Collected data:
%%
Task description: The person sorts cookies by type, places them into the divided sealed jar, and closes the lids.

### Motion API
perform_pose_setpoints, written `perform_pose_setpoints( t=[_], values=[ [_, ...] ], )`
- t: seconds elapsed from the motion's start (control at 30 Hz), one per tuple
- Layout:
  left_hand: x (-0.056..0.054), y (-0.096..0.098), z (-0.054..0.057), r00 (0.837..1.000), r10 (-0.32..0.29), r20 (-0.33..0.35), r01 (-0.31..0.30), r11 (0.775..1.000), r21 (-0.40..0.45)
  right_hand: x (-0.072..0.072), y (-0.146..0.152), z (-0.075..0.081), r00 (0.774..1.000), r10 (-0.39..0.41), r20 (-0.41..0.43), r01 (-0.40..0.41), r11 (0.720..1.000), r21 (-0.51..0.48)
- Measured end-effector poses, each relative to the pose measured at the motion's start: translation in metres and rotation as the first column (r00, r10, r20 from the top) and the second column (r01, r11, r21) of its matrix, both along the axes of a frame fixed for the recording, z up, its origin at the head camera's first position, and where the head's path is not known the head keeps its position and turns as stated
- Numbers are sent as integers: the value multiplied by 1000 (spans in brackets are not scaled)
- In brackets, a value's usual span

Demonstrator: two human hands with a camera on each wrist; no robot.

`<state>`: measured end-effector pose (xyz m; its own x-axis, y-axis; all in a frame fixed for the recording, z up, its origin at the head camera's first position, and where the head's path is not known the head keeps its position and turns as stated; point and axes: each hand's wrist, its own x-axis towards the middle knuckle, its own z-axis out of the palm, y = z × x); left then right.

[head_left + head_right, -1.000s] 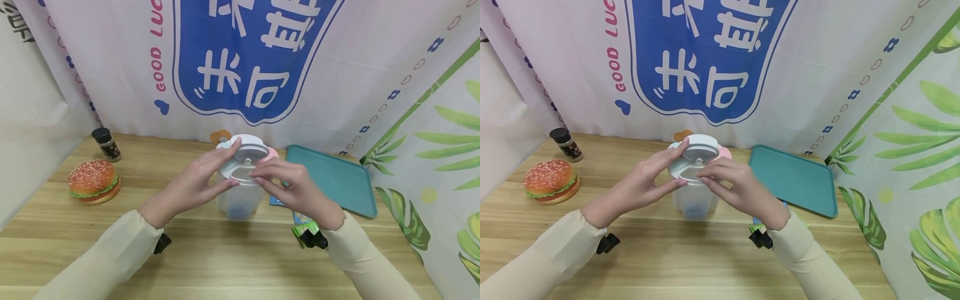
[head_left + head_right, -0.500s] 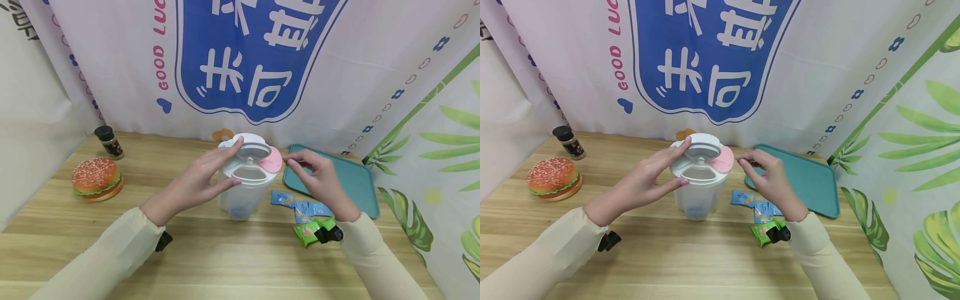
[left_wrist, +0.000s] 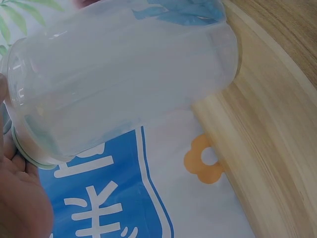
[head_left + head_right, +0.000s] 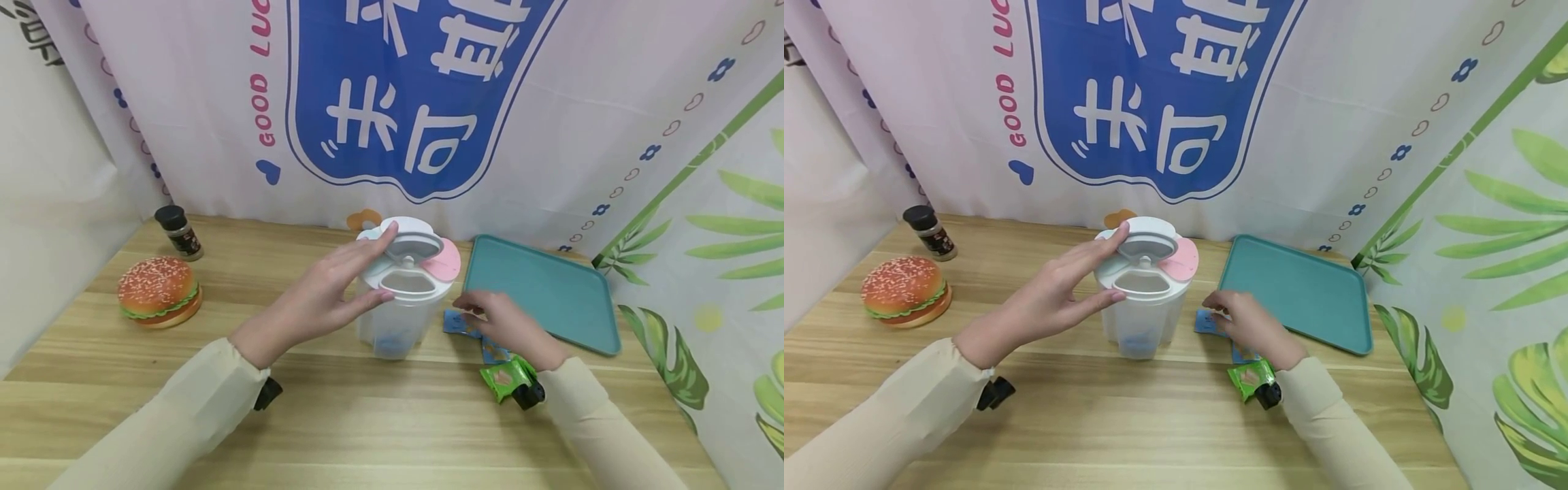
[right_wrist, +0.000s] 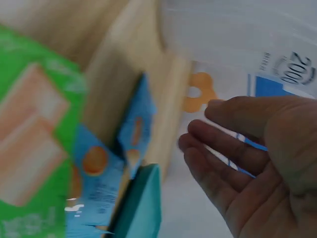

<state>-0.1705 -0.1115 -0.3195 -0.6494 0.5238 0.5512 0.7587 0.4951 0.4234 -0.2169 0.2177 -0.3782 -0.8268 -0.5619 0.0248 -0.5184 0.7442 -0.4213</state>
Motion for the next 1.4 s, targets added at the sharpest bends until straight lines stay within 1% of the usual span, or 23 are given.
perform_pose_setpoints(
  t=[0.07, 0.13, 0.33, 0.67, 0.8, 1.0, 1.1, 1.4],
  values=[
    [0, 0, 0, 1000, 0, 4, 0, 1000, 2, 0, -2, -5, 1000, -12, 20, 11, 999, 45],
    [0, 1, 1, 1000, -1, 8, 1, 1000, 4, 1, -4, -10, 999, -16, 35, 14, 998, 69],
    [1, 1, 1, 1000, -2, -2, 2, 1000, 8, -1, -5, -17, 1000, 14, 23, -16, 995, 94],
    [1, 1, 1, 1000, 6, 0, -6, 1000, 0, -3, -2, -26, 999, 38, 23, -40, 995, 91],
    [1, 2, 2, 1000, 6, -3, -6, 1000, -1, -3, -2, -27, 999, 45, 8, -45, 995, 88],
    [0, 2, 2, 1000, 1, -5, -1, 1000, 1, -4, -2, -28, 999, 49, 8, -50, 994, 97],
    [0, 2, 1, 1000, 0, -5, 0, 1000, 2, -3, -2, -28, 999, 35, 11, -35, 994, 101],
    [-1, 1, 0, 1000, -6, -20, 6, 1000, 9, -2, -2, -26, 997, -39, 65, 33, 995, 94]
  ],
)
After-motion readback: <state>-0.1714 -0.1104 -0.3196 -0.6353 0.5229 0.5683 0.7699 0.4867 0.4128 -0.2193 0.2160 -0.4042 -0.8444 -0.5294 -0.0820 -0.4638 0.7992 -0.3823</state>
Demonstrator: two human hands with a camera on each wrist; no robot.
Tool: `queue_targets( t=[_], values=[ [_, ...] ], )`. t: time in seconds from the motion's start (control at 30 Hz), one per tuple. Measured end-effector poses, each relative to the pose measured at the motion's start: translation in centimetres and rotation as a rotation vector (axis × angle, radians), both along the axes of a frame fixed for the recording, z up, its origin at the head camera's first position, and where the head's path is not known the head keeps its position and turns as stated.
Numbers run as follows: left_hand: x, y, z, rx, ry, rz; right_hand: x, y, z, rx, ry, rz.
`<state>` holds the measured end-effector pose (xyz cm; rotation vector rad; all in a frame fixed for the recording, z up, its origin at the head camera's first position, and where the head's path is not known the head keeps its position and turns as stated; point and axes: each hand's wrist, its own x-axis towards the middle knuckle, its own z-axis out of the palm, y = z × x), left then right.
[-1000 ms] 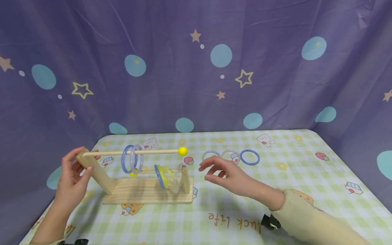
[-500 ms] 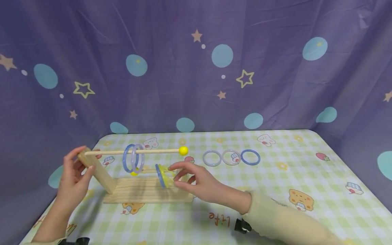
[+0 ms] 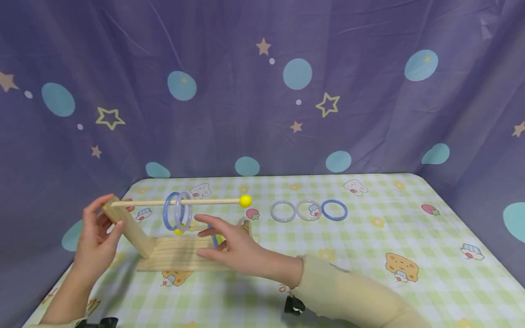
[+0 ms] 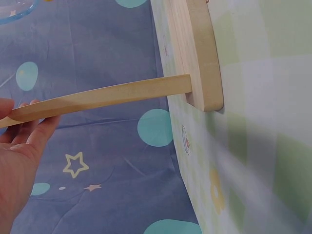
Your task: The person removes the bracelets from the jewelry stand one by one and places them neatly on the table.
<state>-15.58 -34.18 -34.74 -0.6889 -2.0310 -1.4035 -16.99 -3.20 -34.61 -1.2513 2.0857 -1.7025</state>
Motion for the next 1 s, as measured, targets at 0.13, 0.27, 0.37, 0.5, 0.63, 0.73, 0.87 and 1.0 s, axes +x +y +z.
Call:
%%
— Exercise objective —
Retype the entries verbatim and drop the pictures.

— Response to this exercise —
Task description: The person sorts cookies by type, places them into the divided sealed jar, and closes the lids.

### Motion API
perform_pose_setpoints, written `perform_pose_setpoints( t=[_], values=[ [_, ...] ], )`
- t: seconds elapsed from the motion's start (control at 30 Hz), one per tuple
- Layout:
  left_hand: x (-0.056..0.054), y (-0.096..0.098), z (-0.054..0.057), r00 (0.837..1.000), r10 (-0.32..0.29), r20 (-0.33..0.35), r01 (-0.31..0.30), r11 (0.775..1.000), r21 (-0.40..0.45)
  right_hand: x (-0.072..0.072), y (-0.146..0.152), z (-0.075..0.081), r00 (0.774..1.000), r10 (-0.39..0.41), r20 (-0.41..0.43), r01 (-0.40..0.41), r11 (0.720..1.000), r21 (-0.51..0.48)
- Measured end-effector poses, each relative to the pose measured at the motion's start: translation in metres and rotation as the first column (r00, r10, r20 from the top) and the second column (r01, r11, r21) of its matrix, both along the axes of a frame fixed for the recording, z up, its origin at the head camera's first position, and where the head's path is not known the head keeps its position and turns as stated
- Numbers are sent as integers: the value multiplied by 1000 (spans in brackets are not scaled)
- In brackets, a value's usual span

Demonstrator: two human hands with a camera on each wrist; no robot.

`<state>`: measured end-effector pose (xyz m; its own x-axis, y-axis; all in a frame fixed for the recording, z up, its origin at the head camera's first position, and where the head's path is not known the head keeps its position and turns as stated; point and axes: each hand's wrist, its own x-axis towards the middle knuckle, its own z-axis out of the palm, y = z × x); left then right.

[head_left + head_right, -1.000s] 
[head_left + head_right, -0.500s] 
[left_wrist, +0.000s] 
[head_left + head_right, +0.000s] 
[right_wrist, +0.000s] 

<state>-0.1705 -0.1115 -0.3195 -0.6494 0.5238 0.5512 0.7587 0.4951 0.4234 -0.2169 0.2177 -0.3782 -0.8268 -0.5619 0.0248 -0.5184 0.7442 -0.4213</state>
Motion for the next 1.4 s, targets added at the sharpest bends until straight lines stay within 1% of the usual span, or 23 are given.
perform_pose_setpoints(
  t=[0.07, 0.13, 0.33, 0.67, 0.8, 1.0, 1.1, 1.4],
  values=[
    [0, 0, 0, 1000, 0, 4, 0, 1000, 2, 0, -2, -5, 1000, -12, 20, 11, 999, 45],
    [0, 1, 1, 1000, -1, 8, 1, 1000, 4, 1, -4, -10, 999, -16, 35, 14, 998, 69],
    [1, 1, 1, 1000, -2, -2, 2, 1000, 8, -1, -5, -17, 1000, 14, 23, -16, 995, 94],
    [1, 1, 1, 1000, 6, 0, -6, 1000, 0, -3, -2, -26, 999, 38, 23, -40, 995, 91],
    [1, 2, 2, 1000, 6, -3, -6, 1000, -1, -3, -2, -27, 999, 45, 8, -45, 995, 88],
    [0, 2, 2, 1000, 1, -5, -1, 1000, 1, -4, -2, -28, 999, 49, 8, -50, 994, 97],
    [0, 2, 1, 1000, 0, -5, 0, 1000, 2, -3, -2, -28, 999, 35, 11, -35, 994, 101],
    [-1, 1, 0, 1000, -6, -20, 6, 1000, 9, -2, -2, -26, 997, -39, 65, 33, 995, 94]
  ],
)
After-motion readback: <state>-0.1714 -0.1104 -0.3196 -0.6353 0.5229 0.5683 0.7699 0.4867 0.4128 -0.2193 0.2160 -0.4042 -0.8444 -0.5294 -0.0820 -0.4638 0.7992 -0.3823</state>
Demonstrator: two human hands with a camera on each wrist; no robot.
Tool: `queue_targets( t=[_], values=[ [_, ...] ], )`. t: time in seconds from the motion's start (control at 30 Hz), one per tuple. Measured end-effector poses, each relative to the pose measured at the motion's start: translation in centimetres and rotation as a rotation vector (axis × angle, radians), both along the axes of a frame fixed for the recording, z up, its origin at the head camera's first position, and where the head's path is not known the head keeps its position and turns as stated.
Numbers run as follows: left_hand: x, y, z, rx, ry, rz; right_hand: x, y, z, rx, ry, rz.
`<state>` holds the measured end-effector pose (xyz cm; rotation vector rad; all in a frame fixed for the recording, z up, its origin at the head camera's first position, and where the head's path is not known the head keeps its position and turns as stated; point and axes: each hand's wrist, its own x-axis towards the middle knuckle, its own z-axis out of the palm, y = z × x), left then right.
[-1000 ms] 
[-500 ms] 
[+0 ms] 
[+0 ms] 
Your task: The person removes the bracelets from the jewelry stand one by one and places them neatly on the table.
<state>-15.58 -34.18 -34.74 -0.6889 -2.0310 -1.4035 -16.99 -3.20 -34.61 -1.2513 2.0857 -1.7025</state>
Motion for the next 1 s, as measured, targets at 0.13, 0.27, 0.37, 0.5, 0.63, 0.73, 0.87 and 1.0 s, axes +x +y +z.
Call:

The required response has been given in full.